The U.S. economy is growing, vaccination rates are slowing but remain elevated, and restrictions are falling away quickly. Pandemic risks are falling, and corporations are posting very strong earnings numbers.1
Yet, even still, we keep hearing about inflation concerns, labor market shortages, supply chain bottlenecks, too much government spending, and frothy asset classes. Don’t get me wrong – every one of those economic fundamentals matters greatly. But I also think it’s true that corporate earnings matter more, and no one seems to want to talk about it. Instead, the “wall of worry” continues to dominate the headlines, and I think that’s good news for stocks.
As I write, 477 S&P 500 have reported Q1 2021 earnings, and the results were arguably historic. 86% of reporting companies beat earnings-per-share estimates and 77.4% beat revenue estimates. These are big numbers.
Earnings for reporting companies were up +48.4% from the same period last year, on +10.1% higher revenues. Of course, these figures come with an asterisk – the same period last year included March 2020, when the pandemic ravaged the economy. Looking ahead to Q2 2021 earnings, we could see an even bigger year-over-year jump, given the effect of the global economic shutdown in Q2 2020.
Investors should keep in mind, though, that strong earnings in Q1 2021 and the even stronger growth expected in Q2 are also reflective of strong growth in an absolute sense, not just because of low 2020 comparisons. The chart below demonstrates how total quarterly earnings in Q1 2021 far surpassed anything we’ve seen previously, with Q2 2021 (estimated) expected to be +7.3% higher than Q2 2019 (a fairer comparison).
Another key bullish factor in the earnings arena is earnings estimates, which play an important role in our stock selection process. We look for strong earnings performance in general, but we also look for companies that consistently push earnings estimates higher and beat their estimates a high percentage of the time. Long-term, owning the earnings generators usually bodes well for total return.
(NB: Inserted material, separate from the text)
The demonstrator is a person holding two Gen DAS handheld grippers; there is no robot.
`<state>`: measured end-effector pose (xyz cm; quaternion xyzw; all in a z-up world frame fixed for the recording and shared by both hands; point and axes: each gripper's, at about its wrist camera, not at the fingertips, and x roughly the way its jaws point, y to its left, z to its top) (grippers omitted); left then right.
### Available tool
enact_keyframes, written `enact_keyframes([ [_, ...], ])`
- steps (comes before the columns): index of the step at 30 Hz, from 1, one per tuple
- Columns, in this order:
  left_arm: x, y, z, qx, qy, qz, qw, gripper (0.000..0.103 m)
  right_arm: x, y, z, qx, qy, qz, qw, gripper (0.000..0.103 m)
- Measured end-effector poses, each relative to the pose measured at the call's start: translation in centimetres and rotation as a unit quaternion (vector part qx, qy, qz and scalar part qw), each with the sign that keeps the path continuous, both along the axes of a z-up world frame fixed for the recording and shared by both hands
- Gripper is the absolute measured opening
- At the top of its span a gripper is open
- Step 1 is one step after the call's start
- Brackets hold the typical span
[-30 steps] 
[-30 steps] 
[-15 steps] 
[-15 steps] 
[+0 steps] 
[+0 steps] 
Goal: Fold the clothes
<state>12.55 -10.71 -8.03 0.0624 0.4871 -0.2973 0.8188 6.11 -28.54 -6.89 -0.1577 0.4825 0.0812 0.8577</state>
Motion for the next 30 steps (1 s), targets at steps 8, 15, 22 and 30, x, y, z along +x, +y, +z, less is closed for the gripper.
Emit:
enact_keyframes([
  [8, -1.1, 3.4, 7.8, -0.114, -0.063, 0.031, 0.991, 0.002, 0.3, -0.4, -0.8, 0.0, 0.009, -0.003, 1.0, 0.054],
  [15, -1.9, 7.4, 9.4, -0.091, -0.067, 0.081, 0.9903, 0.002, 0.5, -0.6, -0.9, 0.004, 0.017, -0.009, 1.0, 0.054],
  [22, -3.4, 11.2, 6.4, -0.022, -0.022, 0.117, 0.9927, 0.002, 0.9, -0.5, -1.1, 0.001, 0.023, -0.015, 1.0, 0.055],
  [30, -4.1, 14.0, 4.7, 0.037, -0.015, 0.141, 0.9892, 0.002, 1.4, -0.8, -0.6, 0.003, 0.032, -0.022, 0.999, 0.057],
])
In the chart below, you can see how Q2 2021 earnings growth estimates have pushed higher over the last several months, which is a strong signal that CEOs are thinking optimistically about how the economy – and their businesses – are likely to perform in the months and the year ahead (chart below).
The bottom line is that the preponderance of positive surprises this earnings season – coupled with corporations raising estimates nearly across the board – is reflecting a genuine improvement in underlying economic fundamentals. But it also speaks to how corporations are effectively managing their businesses in the current environment and executing their company’s strategic and operating plans. There are always plenty of factors to worry about, like inflation and dislocations in the labor market. But from a pure investment standpoint, it is difficult to argue against business being good.
Bottom Line for Investors
The corporate earnings picture is strong, and the economy is growing at a solid clip. Yet, even still, many want to keep the focus on what’s wrong or ‘will be wrong’ with the economy: inflationary pressures, rising interest rates, frothy asset classes, and bubbles.
Again, I am not saying any of those factors do not matter – they all do. But it’s also important to remember the factor that matters most to stock prices – corporate earnings, in my view – are in a solid place and likely to get stronger. As the wall of worry continues to grow, just remember that corporate earnings are growing too.